▸ What is needed
A full, exact copy of the listing is needed, with images omitted.

··· Recorded data

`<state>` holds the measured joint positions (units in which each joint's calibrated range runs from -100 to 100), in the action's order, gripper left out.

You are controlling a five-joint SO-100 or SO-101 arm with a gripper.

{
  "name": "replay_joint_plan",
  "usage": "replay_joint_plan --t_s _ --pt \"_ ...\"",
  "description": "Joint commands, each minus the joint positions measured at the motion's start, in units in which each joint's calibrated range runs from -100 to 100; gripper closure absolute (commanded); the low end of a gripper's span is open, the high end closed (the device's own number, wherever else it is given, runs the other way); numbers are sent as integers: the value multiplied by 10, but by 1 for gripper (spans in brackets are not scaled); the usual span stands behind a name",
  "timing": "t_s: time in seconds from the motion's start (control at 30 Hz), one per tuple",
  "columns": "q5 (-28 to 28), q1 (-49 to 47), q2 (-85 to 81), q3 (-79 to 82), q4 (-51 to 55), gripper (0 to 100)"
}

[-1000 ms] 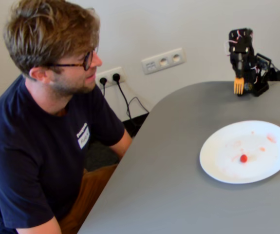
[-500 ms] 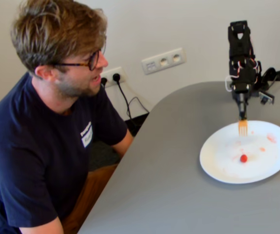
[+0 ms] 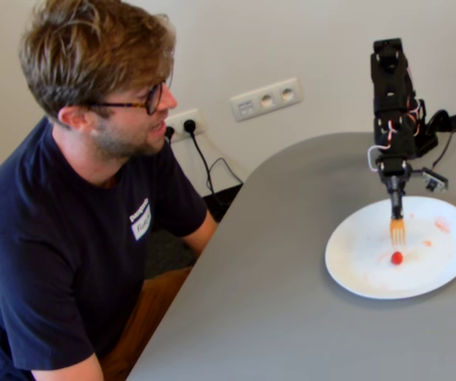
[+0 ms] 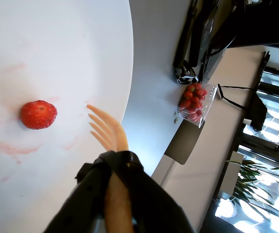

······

▸ Solution to this task
`<state>` holds the measured joint positions (units in which each joint's calibrated range runs from -100 to 100), in the action's order, gripper left out.

You are controlling a five-joint SO-100 or SO-101 arm with a gripper.

{
  "name": "replay_joint_plan",
  "usage": "replay_joint_plan --t_s _ --pt \"_ ...\"",
  "description": "Joint commands, each minus the joint positions measured at the motion's start, in units in which each joint's calibrated range runs from -100 to 100; gripper closure absolute (commanded); the low end of a gripper's span is open, the high end closed (the device's own number, wherever else it is given, runs the other way); numbers are sent as integers: the value multiplied by 10, but by 1 for gripper (spans in brackets are not scaled); the usual span stands behind a name",
  "timing": "t_s: time in seconds from the motion's start (control at 30 Hz), one per tuple",
  "columns": "q5 (-28 to 28), q1 (-49 to 47), q2 (-85 to 81), q3 (-79 to 82), q4 (-51 to 55), gripper (0 to 100)"
}

[-1000 ms] 
[-500 ms] 
[+0 ms] 
[+0 ms] 

The exercise is complete with this answer.